Project Details
Quantitative disease resistance and microbial interactions under abiotic stress
Subject Area
Organismic Interactions, Chemical Ecology and Microbiomes of Plant Systems
Term
since 2024
Project identifier
Deutsche Forschungsgemeinschaft (DFG) - Project number 515385982
Plants possess a large diversity of immune-receptors allowing them to recognize and regulate the presence of pathogens. Some major resistance genes can confer complete resistance towards a given pathogen, however, in many cases, pathogen resistance is quantitative and impacted by different genetic and non-genetic factors.
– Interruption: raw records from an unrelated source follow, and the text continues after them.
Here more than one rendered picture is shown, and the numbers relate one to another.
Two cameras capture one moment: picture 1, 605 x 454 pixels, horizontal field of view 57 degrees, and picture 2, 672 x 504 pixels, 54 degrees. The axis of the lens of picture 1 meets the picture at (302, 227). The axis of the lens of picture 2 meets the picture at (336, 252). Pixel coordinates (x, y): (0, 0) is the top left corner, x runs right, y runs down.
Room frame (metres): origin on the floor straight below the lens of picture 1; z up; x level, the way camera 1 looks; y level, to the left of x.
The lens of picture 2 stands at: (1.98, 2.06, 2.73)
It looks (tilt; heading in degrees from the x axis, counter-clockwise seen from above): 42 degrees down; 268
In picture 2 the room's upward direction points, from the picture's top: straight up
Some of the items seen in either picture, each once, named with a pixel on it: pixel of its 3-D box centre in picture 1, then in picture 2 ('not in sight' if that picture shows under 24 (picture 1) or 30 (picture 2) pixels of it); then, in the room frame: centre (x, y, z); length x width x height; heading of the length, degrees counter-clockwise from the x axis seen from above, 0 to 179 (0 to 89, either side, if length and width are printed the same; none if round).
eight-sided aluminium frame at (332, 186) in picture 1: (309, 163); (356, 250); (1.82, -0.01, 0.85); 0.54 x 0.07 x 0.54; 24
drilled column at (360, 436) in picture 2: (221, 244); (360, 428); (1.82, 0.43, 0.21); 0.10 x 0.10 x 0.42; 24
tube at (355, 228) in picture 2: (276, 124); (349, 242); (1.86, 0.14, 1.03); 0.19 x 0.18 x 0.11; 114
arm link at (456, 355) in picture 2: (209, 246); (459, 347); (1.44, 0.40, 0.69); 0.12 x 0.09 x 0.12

In this sub-project of the Research Unit (RU) PlantsCoChallenge we consider fungal pathogens as biotic stressors and we address the underlying factors that determine quantitative resistance (QR) against pathogens in the context of abiotic stress and adaptive evolution. To this end, we aim to conduct comparative analyses in two distinct plant species, the coastal plant species sea rocket, Cakile maritima and the cereal crop species barley (Hordeum vulgare). We will make use of unique plant populations to generate population genomic data to identify signatures of local adaptation and traits which have been subject to positive selection during local adaptation, or artificial selection during domestication in the case of H. vulgare. Furthermore, we have established infection assays with fungal pathogens, allowing us to investigate plant responses to biotic stress experimentally in the presence and absence of an additional abiotic stressor using temperature as an additional stress treatment. Hereby, we will use native isolates of the fungi Alternaria brassicicola for infection of C. maritima and Zymoseptoria passerinii for infection of H. vulgare. We will moreover investigate the impact of microbial association on the strength of QR by profiling of microbial diversity under different stress conditions, and in collaboration with the central project Z2. Integrative analyses of genome, transcriptome, metabolome and microbiome data will allow us to identify candidate genes defining QR in the two plant species. A long-term goal is to obtain mechanistic insights into their function and regulation. The sub-project will be tightly interlinked in the RU program allowing us to connect genetic and genomic data to experimental ecology studies (for C. maritima) and to molecular cell biology of biotic stress responses (for H. vulgare).